PROBLEM REQUIREMENTS: Work through the data below line by line and say how many lines hold "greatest"; give only the number.

INFORMATION SUPPLIED:
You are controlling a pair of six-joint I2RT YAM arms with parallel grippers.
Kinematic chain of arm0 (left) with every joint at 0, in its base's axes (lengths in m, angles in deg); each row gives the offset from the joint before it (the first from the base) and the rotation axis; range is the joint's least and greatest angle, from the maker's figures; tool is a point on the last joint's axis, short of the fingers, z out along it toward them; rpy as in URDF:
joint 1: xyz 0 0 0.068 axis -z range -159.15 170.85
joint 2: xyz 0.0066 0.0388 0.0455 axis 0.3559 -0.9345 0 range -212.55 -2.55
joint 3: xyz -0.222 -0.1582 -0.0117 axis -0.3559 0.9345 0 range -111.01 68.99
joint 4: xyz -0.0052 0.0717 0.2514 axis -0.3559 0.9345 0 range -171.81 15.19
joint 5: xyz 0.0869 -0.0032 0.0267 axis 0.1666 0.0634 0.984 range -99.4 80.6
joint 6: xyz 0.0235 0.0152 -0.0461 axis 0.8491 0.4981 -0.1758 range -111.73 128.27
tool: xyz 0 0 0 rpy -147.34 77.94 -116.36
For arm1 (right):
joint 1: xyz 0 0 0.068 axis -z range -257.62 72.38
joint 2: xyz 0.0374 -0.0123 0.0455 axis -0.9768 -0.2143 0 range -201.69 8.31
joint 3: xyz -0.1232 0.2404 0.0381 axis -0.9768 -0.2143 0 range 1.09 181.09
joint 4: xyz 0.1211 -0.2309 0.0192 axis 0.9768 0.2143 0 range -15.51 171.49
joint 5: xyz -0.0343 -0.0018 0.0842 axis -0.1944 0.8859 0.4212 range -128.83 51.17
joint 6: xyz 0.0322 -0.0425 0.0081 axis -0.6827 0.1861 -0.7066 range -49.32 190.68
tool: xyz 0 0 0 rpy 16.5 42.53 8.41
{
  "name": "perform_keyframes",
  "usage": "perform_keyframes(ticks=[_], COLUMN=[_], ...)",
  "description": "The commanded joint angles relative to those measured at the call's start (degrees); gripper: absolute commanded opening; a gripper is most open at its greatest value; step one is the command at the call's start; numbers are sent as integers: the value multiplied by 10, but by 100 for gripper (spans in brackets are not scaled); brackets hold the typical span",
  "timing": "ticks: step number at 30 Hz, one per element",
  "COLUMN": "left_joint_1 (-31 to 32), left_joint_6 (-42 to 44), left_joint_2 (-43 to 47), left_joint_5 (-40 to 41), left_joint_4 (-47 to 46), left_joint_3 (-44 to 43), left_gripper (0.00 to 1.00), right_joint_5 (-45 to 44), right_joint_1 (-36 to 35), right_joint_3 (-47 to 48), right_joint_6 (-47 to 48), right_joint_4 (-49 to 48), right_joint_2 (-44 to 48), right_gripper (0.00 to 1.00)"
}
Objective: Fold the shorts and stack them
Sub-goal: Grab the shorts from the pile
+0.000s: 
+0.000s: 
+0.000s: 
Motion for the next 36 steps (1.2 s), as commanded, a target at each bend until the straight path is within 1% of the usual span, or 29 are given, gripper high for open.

RESPONSE: 2